The task:
A word-for-word copy is required of the line containing "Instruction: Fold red" and of each line after it in the material below, through the last one.

════════════════════

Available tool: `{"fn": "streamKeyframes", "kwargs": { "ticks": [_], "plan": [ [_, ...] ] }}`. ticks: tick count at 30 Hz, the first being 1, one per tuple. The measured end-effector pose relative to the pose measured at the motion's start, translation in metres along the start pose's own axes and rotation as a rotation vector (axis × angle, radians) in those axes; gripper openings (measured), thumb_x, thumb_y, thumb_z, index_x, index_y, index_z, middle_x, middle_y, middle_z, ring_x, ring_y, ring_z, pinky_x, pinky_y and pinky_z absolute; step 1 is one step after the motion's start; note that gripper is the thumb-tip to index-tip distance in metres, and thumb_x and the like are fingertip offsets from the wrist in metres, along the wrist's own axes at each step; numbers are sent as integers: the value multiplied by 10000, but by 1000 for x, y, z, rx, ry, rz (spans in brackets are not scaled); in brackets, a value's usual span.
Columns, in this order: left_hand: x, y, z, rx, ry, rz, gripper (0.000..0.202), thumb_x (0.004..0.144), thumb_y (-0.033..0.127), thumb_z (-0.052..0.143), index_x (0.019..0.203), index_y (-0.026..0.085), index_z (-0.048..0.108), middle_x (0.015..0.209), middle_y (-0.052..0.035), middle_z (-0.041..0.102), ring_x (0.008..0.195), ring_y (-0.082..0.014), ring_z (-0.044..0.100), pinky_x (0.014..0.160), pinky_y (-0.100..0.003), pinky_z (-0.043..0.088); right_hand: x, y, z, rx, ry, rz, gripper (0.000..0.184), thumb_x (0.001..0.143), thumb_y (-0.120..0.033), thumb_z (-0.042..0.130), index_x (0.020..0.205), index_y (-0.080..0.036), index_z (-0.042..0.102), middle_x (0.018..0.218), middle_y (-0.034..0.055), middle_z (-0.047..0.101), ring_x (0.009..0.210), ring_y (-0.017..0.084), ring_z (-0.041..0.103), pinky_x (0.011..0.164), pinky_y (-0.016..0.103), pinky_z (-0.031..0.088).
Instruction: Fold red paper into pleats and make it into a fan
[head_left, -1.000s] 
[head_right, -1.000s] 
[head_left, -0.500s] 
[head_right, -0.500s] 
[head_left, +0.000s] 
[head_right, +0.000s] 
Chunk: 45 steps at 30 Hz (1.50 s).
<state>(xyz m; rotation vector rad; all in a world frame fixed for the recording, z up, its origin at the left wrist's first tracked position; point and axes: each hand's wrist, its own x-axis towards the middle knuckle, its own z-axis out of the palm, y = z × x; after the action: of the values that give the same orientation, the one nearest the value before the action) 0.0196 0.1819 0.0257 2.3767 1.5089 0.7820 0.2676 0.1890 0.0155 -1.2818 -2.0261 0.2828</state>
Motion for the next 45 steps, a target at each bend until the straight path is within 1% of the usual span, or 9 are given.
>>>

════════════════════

Written answer:
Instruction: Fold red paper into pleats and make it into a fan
[head_left, -1.000s] 
[head_right, -1.000s] 
[head_left, -0.500s] 
[head_right, -0.500s] 
[head_left, +0.000s] 
[head_right, +0.000s] 
Chunk: 45 steps at 30 Hz (1.50 s).
<state>(xyz m; rotation vector rad; all in a world frame fixed for the recording, z up, its origin at the left wrist's first tracked position; point and axes: each hand's wrist, its own x-axis towards the middle knuckle, its own z-axis out of the palm, y = z × x; after the action: of the values that give the same orientation, the one nearest the value before the action) 0.0196 0.1819 0.0257 2.3767 1.5089 0.7820 0.2676 0.1890 0.0155 -1.2818 -2.0261 0.2828</state>
Motion for the next 45 steps, a target at each bend until the straight path is within 1% of the usual span, or 9 are given.
>>>

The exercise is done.